As an example, energy companies now both should and must show how in places like Germany, prior attempts artificially to force massive decarbonization without accompanying market support and good public planning, including especially necessary infrastructure changes, resulted not only in Nord Stream 2 but also in an even greater reliance on Russian oil and natural gas than before.

Beyond merely reiterating the perils of too much fossil fuel reliance, which has always been the theme of environmentalists, these companies also now have an obligation to explain to the world the limits of renewable energy. This will include both how their products may be affected, but also may not be.

In the United States we use more natural gas than we did in 2000. However, as a result of fracking and the movement away from dirty energy like coal to cleaner products like natural gas our carbon emissions are down to levels not seen since the 1980’s.

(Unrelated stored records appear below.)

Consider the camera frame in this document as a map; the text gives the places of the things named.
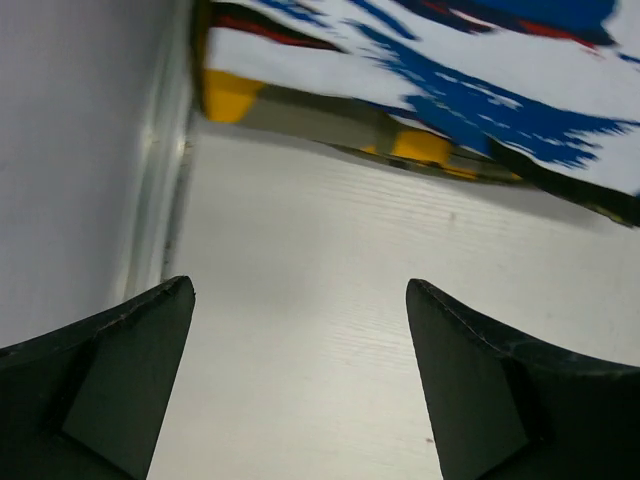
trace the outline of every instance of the gray wall
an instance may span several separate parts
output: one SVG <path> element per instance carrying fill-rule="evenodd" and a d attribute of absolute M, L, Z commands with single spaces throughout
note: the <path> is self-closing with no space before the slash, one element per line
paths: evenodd
<path fill-rule="evenodd" d="M 0 2 L 0 348 L 117 301 L 173 4 Z"/>

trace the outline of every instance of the white table
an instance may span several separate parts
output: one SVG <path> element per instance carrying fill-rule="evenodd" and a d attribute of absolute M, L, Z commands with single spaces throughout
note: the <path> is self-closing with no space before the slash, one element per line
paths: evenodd
<path fill-rule="evenodd" d="M 537 191 L 205 125 L 177 273 L 197 291 L 152 480 L 440 477 L 409 278 L 640 365 L 640 237 Z"/>

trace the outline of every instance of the black strip
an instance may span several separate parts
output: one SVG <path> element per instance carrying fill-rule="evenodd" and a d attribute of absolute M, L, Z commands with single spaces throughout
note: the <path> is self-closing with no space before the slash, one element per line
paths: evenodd
<path fill-rule="evenodd" d="M 318 50 L 344 51 L 332 43 L 285 27 L 260 12 L 235 3 L 214 3 L 209 19 L 210 28 L 231 28 L 269 38 L 284 45 Z"/>
<path fill-rule="evenodd" d="M 640 199 L 637 197 L 547 170 L 491 138 L 489 152 L 491 158 L 545 192 L 604 214 L 619 223 L 640 226 Z"/>

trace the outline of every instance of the black plastic part
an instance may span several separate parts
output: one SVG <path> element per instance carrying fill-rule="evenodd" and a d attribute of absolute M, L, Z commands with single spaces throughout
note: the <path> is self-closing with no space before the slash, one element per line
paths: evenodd
<path fill-rule="evenodd" d="M 444 480 L 640 478 L 640 369 L 580 355 L 407 289 Z"/>
<path fill-rule="evenodd" d="M 194 302 L 175 278 L 0 350 L 0 478 L 146 478 Z"/>

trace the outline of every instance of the yellow stripe
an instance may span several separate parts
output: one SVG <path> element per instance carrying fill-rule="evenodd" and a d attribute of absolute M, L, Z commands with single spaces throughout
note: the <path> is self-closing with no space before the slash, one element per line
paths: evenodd
<path fill-rule="evenodd" d="M 392 155 L 418 162 L 444 163 L 449 158 L 451 144 L 444 138 L 415 130 L 401 131 L 396 136 Z"/>
<path fill-rule="evenodd" d="M 237 123 L 247 114 L 263 82 L 218 70 L 204 72 L 204 106 L 213 122 Z"/>

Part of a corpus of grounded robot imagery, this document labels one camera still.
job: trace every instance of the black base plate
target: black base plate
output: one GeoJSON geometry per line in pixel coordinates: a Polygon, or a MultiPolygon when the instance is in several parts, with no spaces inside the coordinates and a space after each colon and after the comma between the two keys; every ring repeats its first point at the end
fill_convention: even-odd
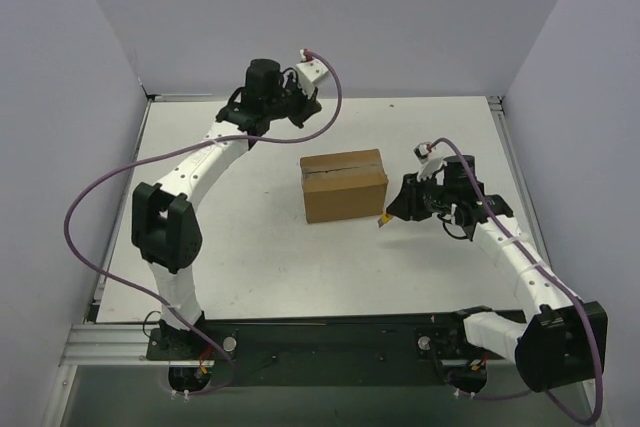
{"type": "MultiPolygon", "coordinates": [[[[517,319],[519,312],[501,314],[517,319]]],[[[307,319],[205,320],[198,326],[219,345],[237,340],[232,352],[237,366],[235,386],[425,386],[443,383],[433,355],[418,347],[432,339],[439,360],[462,360],[459,324],[450,314],[411,314],[307,319]]],[[[194,360],[187,345],[151,332],[148,360],[194,360]]],[[[212,384],[229,379],[222,357],[212,372],[212,384]]]]}

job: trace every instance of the screw
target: screw
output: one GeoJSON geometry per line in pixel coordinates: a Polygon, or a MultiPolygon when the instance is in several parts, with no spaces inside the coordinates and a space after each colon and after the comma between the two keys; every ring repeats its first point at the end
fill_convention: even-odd
{"type": "Polygon", "coordinates": [[[431,342],[431,339],[429,337],[427,337],[426,335],[423,335],[422,337],[420,337],[418,339],[418,348],[420,350],[429,350],[429,343],[431,342]]]}
{"type": "Polygon", "coordinates": [[[225,352],[233,352],[234,350],[236,350],[236,345],[238,345],[238,342],[233,337],[227,337],[222,342],[222,348],[225,350],[225,352]]]}

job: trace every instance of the cable connector
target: cable connector
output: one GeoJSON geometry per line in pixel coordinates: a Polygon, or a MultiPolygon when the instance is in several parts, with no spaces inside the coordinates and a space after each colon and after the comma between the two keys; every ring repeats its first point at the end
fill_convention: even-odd
{"type": "Polygon", "coordinates": [[[424,164],[429,158],[429,154],[433,150],[431,147],[431,142],[420,142],[413,149],[413,153],[416,155],[420,163],[424,164]]]}
{"type": "Polygon", "coordinates": [[[296,64],[298,85],[308,98],[312,98],[318,86],[327,77],[329,69],[323,62],[314,59],[306,49],[300,51],[302,62],[296,64]]]}

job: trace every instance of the brown cardboard box
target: brown cardboard box
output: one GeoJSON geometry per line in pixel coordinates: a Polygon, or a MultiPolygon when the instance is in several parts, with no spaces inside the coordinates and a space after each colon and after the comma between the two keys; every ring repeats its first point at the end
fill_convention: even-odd
{"type": "Polygon", "coordinates": [[[309,224],[382,213],[388,179],[379,150],[303,157],[300,168],[309,224]]]}

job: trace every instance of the wire
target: wire
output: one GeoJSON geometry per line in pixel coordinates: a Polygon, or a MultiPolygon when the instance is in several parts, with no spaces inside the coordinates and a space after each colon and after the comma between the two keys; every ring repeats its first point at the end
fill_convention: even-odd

Is this a good tradeoff or a bad one?

It will be up to people like the activist ExxonMobil board members to explain why this is bad, but it will be for the board as a whole to reach consensus on the overall direction that the company will choose to take, balancing all of the competing demands.

Perhaps most importantly, neither Russia nor China is joining these moves to decarbonize. Is it a good thing for the west to put so much pressure on its own energy companies while it essentially allows China, the world’s largest emitter of greenhouse gases, to get a pass? Will there really be a decrease in demand for fossil fuel products by 2050, or is this just wishful thinking? More than any other firm, the world’s biggest energy company, ExxonMobil, now has the opportunity, and indeed the obligation, to find out.

I have often argued in these articles that what is needed most is a legitimate discussion on the tradeoffs involved. The events of May 26 have put this in sharper focus.

Energy companies, investors, environmentalists, and western governments all now must “get real” about energy, lest we produce a world in which environmentally, geopolitically, and economically we will be far worse off in 2030 and 2050 than we are now. We may never be able to reach full consensus on all of this, but we need to strive as much as possible to all be working toward common goals and agreed upon strategies as the world continues to face the existential climate crisis.